Being well-read and highly educated really has little to do with intelligence. In my 71 years on this planet, I’ve encountered many highly educated people who were incapable of changing a flat tyre – or being able to organise a Sunday school picnic: let alone having the ability to fix a broken appliance, or navigate their way out of a forest. ‘Highly educated’ often simply means possessing a good memory.
IMO, the most significant attribute Lenin, Stalin, Trotsky, Hitler, Goebbels and Mao possessed, was their ability to ‘fire up’ the citizens and induce ‘mass formation psychosis’ – as some today would describe it.
Above all, the actions of people who initiate violence against their own species for personal gain, are the same employed by simple-brained animals. The dilemma humans are faced with, is learning how to prevent primitive instincts overriding logic. Unlike animals, the human brain has great capacity for logic.
‘Money-worshipping’, multi-billionaires who currently call the shots, are classic examples of the ‘hybrid-human’ I’m describing. Their instincts of dominance and power override their logic. Is it logical to go to any length to continually want more of what you’ve already got too much of?
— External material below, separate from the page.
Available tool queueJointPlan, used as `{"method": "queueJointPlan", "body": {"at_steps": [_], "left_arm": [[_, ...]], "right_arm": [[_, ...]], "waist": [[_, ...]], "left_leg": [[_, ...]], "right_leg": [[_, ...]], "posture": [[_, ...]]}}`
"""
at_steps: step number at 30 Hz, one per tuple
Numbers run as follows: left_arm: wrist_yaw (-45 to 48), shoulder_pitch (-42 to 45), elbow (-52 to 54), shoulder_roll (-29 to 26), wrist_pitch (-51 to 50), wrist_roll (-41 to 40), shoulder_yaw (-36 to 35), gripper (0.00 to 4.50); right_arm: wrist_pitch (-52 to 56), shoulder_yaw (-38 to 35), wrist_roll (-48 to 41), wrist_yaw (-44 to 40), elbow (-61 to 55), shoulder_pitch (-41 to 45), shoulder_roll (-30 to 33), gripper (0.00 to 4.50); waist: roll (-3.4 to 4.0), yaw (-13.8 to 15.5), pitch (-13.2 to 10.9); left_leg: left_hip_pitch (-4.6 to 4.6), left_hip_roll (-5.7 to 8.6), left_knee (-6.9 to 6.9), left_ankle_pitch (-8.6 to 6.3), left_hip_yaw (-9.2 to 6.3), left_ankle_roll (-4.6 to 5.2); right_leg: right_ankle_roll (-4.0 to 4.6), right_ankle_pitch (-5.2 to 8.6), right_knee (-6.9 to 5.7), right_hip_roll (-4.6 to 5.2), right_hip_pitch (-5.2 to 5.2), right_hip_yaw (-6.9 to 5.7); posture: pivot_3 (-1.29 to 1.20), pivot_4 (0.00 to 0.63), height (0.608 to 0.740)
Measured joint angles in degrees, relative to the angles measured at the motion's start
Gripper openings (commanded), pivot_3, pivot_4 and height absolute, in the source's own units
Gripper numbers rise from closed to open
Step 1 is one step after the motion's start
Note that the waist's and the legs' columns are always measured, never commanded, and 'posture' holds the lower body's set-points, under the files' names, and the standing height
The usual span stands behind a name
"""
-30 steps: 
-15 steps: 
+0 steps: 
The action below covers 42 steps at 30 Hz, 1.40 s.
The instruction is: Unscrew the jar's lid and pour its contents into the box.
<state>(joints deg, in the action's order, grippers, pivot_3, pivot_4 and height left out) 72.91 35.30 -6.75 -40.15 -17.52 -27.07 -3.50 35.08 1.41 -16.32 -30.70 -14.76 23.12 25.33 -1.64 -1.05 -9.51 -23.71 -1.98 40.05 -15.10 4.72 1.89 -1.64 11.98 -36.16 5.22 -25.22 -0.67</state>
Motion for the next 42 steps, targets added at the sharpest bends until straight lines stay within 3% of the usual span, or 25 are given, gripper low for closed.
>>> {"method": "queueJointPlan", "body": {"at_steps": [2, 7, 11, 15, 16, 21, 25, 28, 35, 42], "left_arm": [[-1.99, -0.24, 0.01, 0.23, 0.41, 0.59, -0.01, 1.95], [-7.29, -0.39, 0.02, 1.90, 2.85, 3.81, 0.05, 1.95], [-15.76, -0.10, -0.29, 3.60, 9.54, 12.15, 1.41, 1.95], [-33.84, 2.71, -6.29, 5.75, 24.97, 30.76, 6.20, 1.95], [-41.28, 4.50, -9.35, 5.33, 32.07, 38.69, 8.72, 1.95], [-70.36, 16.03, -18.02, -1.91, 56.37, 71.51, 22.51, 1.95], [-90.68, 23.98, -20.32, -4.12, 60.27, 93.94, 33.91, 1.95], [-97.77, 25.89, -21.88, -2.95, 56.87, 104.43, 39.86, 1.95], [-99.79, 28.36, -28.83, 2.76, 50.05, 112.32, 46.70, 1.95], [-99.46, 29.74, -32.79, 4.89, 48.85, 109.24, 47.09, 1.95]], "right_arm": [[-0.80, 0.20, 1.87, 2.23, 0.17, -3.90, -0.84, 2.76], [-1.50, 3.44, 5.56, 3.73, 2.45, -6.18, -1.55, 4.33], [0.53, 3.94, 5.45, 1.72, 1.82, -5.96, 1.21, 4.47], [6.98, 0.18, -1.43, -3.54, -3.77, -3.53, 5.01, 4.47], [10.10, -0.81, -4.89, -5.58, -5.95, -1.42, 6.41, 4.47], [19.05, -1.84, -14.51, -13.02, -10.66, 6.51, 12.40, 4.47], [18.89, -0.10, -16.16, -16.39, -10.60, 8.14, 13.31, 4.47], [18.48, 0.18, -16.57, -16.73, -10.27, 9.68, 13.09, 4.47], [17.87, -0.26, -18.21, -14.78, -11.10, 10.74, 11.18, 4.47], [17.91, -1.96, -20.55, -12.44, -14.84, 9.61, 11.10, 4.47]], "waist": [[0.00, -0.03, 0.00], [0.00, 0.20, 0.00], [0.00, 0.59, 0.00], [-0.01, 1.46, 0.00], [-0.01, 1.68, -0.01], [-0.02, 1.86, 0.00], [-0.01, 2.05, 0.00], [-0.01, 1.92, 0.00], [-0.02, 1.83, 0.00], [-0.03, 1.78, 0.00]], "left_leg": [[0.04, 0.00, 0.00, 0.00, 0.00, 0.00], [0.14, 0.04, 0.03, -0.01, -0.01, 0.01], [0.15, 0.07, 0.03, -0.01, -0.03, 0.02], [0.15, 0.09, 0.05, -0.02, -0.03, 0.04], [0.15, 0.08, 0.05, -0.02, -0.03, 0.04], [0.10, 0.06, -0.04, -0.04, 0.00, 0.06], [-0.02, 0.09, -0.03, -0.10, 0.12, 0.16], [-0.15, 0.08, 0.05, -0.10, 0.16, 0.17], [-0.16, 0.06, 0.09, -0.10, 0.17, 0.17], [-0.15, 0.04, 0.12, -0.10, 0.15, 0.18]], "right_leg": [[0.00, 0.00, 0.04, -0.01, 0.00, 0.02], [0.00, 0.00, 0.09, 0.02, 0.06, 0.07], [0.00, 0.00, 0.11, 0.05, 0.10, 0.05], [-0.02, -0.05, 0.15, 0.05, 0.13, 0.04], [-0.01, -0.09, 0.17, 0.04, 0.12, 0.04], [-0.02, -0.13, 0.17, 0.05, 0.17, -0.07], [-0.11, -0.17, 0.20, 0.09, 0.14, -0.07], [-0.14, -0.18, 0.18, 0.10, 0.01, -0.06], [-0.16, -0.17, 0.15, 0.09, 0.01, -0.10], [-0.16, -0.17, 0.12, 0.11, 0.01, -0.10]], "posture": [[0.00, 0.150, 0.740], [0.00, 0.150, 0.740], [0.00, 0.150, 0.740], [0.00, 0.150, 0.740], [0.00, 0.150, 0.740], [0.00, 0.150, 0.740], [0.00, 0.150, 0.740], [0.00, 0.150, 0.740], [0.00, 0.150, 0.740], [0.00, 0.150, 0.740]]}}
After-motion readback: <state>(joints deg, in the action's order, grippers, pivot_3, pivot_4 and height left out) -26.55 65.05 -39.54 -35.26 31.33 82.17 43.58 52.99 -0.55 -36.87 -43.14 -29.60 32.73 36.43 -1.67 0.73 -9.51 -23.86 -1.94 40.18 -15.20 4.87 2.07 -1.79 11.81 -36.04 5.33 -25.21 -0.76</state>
Last edited 11 months ago by dave fookes
Dennis Boylon
Dennis Boylon
11 months ago

Unherd should not be doing Russian analysis. It has been terrible. First all the Russians are coming fictions and now this. I would consider reading moonofalabama, Pepe Escobar, and the Saker. Westerners desperately need to balance out the mindless propaganda they are receiving.

Alan Hawkes
Alan Hawkes
11 months ago

“and we let him get away with it.”
I’d like to read how we should have responded.
Perhaps like Scipio Africanus, moved all NATO troops to the Norwegian, or Polish, border with Russia to force President Putin to move his troops to counter the threat, as Hannibal had to respond to Scipio?

Carlos Alberto Wilson Pérez
Carlos Alberto Wilson Pérez
8 months ago

Hahahaha…and yet, Russia invaded…this article proved completely wrong.

Dennis Boylon
Dennis Boylon
11 months ago

Russia is not occupying the Donbass. You shouldn’t be writing an article if you are completely ignorant of such impprtant facts

Eddie Johnson
Eddie Johnson
11 months ago
Reply to  Dennis Boylon

LOL! Really, Vladimir? The Separatists are under Moscow’s control.
You lied in the run-up to the invasion of the Crimea, and you are lying now.
Denial, dissemblance and distraction are an integral part of the Russian playbook.